While Lyndall hovered near the house with Kate, Callie would lead Morton out of his paddock to the shade of Nanna’s liquidambar, chattering brightly as she brushed him down and cleaned out his hooves, doing her utmost to demonstrate that the gentle horse was harmless. Yesterday, Callie had vaulted onto his back and sat astride, savouring the long-forgotten joy of having a horse between her legs. She’d leaned forward, rubbing Morton’s mane and tugging his ears until Lyndall’s despairing expression sent her sliding back to the ground.

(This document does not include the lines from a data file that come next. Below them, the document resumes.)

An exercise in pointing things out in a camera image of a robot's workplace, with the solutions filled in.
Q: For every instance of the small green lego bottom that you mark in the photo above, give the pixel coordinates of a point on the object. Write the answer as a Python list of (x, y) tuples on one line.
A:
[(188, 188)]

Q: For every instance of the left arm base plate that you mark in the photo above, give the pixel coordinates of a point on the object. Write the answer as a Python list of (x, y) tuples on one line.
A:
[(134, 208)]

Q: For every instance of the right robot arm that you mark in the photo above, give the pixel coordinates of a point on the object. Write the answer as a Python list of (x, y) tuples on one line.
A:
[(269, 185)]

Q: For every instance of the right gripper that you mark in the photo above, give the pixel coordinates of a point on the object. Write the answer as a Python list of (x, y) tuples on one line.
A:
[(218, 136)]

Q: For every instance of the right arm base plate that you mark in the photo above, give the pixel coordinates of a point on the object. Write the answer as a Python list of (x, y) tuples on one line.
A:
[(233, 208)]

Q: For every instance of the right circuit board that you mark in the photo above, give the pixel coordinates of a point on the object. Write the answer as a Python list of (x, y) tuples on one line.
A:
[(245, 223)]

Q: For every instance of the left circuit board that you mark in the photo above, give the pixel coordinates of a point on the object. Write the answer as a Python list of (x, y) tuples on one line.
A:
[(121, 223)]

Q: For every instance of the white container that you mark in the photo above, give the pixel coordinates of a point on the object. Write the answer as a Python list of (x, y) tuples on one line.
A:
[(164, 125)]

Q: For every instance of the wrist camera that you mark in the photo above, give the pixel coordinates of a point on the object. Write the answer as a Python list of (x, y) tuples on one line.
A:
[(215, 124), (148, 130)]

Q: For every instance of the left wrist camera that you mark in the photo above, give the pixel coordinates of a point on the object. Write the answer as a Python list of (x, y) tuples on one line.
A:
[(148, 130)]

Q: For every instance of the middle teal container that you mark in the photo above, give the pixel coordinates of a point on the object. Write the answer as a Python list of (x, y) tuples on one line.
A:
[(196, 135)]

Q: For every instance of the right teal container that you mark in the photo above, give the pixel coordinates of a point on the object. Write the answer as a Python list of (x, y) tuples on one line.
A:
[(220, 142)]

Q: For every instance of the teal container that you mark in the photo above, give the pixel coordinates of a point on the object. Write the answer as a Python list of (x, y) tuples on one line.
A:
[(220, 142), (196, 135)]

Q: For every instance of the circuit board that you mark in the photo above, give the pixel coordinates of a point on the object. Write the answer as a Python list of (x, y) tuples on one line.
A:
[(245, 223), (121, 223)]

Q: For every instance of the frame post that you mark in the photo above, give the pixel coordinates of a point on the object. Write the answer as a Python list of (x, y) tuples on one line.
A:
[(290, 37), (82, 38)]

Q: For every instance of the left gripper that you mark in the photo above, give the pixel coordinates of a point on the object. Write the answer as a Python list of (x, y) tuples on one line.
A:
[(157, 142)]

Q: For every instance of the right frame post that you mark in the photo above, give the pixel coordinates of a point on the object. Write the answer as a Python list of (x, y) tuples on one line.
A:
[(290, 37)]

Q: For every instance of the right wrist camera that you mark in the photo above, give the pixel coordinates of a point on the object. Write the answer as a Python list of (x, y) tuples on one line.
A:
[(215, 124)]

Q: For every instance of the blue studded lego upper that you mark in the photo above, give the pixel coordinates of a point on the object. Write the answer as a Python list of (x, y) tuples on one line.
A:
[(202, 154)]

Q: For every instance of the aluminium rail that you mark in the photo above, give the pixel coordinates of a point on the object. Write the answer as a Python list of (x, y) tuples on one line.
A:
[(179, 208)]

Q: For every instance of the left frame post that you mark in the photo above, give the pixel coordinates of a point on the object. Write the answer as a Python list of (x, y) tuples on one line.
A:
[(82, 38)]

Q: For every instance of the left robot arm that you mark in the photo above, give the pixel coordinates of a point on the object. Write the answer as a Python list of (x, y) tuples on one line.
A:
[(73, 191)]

At a loss, Callie tried to ask Wal for advice when she visited before her shift at the pub, but the old man’s mood turned filthy the moment she mentioned Lyndall’s visits. After Wal’s revelation about Nanna’s plans, Callie understood his anger, although she was finding his temper increasingly difficult to tolerate. What worried her more was his appearance. The corrugations in his face seemed to have deepened, each furrow more shadowed. His disapproving mouth, always sunken, had submerged even further, forming a hollow in his face like a closed up sea anemone. Even his eyes appeared to have lost their healthy alertness, and there was a sheen to his skin, like a cold sweat, Callie didn’t like. But if he was in pain, Wal refused to acknowledge it.